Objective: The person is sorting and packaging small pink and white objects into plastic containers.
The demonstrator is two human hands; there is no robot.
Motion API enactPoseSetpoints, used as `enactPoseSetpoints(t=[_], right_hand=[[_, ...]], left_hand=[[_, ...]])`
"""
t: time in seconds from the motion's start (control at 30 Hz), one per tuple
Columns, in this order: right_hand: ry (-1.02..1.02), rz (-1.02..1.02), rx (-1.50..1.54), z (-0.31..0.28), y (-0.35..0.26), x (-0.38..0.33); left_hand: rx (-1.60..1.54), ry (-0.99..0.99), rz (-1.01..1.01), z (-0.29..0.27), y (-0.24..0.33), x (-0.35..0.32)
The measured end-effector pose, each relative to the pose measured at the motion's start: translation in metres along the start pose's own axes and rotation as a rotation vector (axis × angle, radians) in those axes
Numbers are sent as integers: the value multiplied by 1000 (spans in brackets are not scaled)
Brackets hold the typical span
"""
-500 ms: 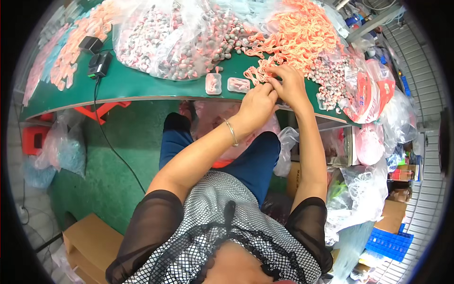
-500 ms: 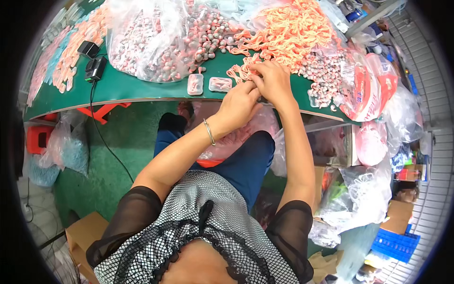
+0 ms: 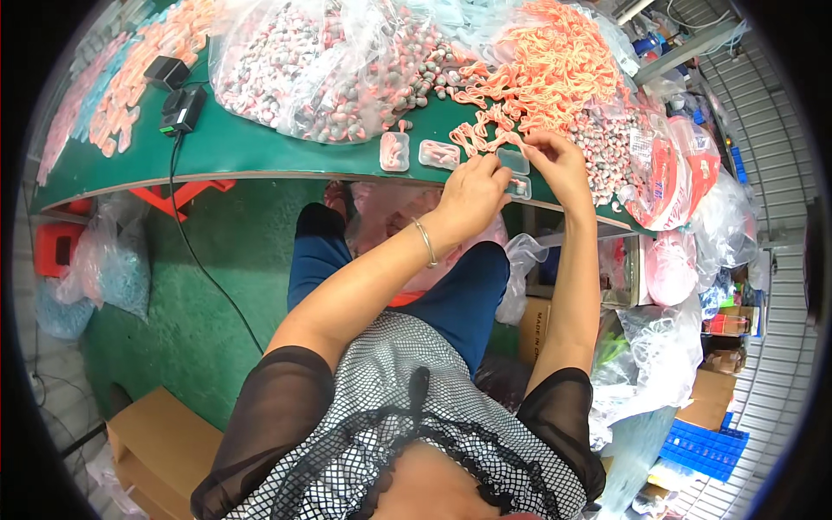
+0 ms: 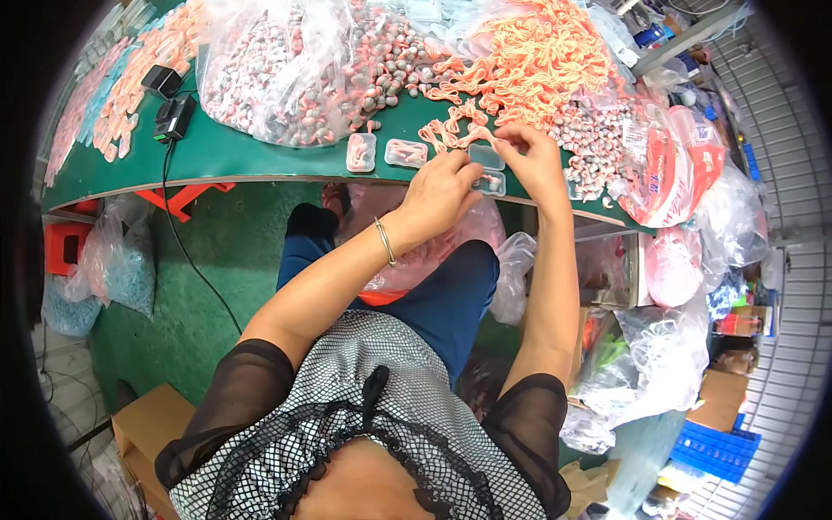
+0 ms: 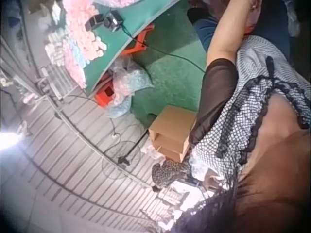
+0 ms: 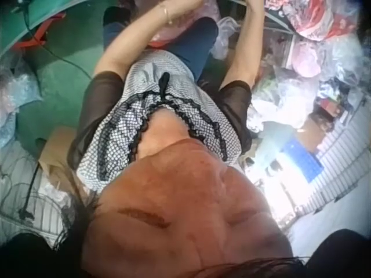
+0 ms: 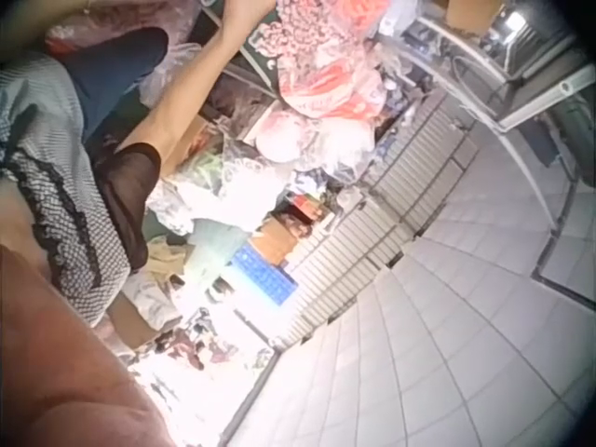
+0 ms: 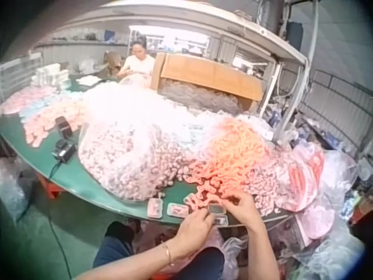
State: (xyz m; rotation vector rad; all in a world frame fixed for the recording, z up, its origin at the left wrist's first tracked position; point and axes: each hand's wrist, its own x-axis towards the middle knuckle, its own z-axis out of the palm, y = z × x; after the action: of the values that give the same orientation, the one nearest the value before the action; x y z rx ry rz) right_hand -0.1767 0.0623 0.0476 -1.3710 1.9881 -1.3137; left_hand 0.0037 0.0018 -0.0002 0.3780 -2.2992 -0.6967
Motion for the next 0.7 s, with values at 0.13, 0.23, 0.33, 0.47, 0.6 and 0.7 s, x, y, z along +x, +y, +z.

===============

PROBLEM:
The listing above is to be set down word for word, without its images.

SOLUTION TO THE PROBLEM:
Objective: The person is sorting and packaging small pink and white objects into plastic containers.
The demonstrator is two human hands; there is no robot.
Motion API enactPoseSetpoints, used as `enactPoseSetpoints(t=[_], right_hand=[[_, ...]], left_hand=[[_, ...]])`
"""
t: time in seconds from the motion's start (control at 30 Hz), one per tuple
Columns, in this order: right_hand: ry (-1.02..1.02), rz (-1.02..1.02), rx (-1.50..1.54), z (-0.31..0.28), y (-0.35..0.26), x (-0.38..0.33); left_hand: rx (-1.60..1.54), ry (-0.99..0.99), rz (-1.01..1.01), z (-0.29..0.27), y (-0.24..0.33), x (-0.35..0.32)
The measured end-effector pose, each relative to the pose measured at the motion's start: translation in metres along the start pose's own axes and rotation as a rotation vector (axis × angle, radians) in those axes
Numbers are sent as integers: the value multiplied by 1000 (spans in brackets are not scaled)
Brackets hold the typical span
"""
-500 ms: 
-500 ms: 
+0 ms: 
+0 ms: 
+0 ms: 
+0 ms: 
+0 ms: 
+0 ms: 
State: (xyz m; rotation vector rad; all in a world frame fixed for the recording, z up, its origin at the left wrist's first tracked position; point and axes: each hand's wrist, its own x-axis towards the middle knuckle, its own z-axis out of the palm, y = z × x; after the action: of the values that give the same orientation, the one nearest the value before the action; x y z rx ry rz) right_hand -0.1767 0.0623 0.0476 -1.3710 1.9881 -1.3137; left_hand 0.0037 0.0018 -0.0002 0.3780 -2.2992 -0.6967
Motion for the next 0.7 s, with values at 0.13, 0.23, 0.33, 0.47, 0.6 and 0.7 s, x, y, z along +x, +y, +z.

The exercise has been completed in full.